▸ What this task involves:
Within the listing below, please show every line carrying the string "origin".

▸ Collected material:
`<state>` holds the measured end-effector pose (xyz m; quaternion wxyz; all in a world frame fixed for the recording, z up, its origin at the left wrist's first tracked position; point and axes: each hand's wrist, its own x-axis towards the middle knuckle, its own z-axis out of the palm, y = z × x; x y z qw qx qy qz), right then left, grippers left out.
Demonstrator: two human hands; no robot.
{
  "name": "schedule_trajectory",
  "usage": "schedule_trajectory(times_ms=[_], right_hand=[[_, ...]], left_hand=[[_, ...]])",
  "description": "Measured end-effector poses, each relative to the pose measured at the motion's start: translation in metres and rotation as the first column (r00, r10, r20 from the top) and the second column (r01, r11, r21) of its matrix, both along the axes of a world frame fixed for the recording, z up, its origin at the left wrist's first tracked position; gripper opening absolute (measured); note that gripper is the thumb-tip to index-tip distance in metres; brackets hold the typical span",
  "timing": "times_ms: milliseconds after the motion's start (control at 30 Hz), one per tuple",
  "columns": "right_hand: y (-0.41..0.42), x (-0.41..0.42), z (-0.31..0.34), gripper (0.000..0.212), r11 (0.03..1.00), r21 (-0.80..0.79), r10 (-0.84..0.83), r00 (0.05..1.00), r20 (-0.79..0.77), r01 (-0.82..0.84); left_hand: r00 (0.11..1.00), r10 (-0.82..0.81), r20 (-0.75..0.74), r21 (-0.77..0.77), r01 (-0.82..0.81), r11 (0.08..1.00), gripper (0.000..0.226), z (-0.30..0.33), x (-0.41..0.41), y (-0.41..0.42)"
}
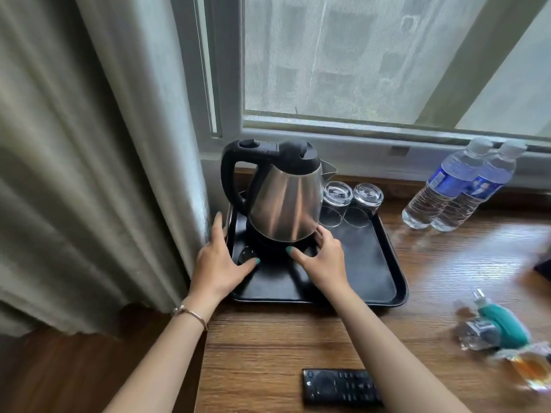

▸ Your response:
`<state>` holds the measured end-effector pose (xyz m; quaternion wxyz; all in a world frame fixed for the recording, z up, its origin at the left wrist's first tracked position; point and axes: each hand's wrist, its own x-axis towards the middle knuckle, its own z-axis out of the palm, y = z × x; x y z qw qx qy qz), right then left, grippers left out.
  "description": "Measured end-effector poses, each relative to the pose measured at the motion's start: translation in metres and rotation as the first column (r00, r10, r20 from the top) and the second column (r01, r11, r21) of its matrix, both along the axes of a world frame fixed for the recording, z up, its origin at the left wrist's first tracked position; gripper opening absolute (measured); note that gripper is the thumb-tip to index-tip distance in metres; brackets hold the typical span",

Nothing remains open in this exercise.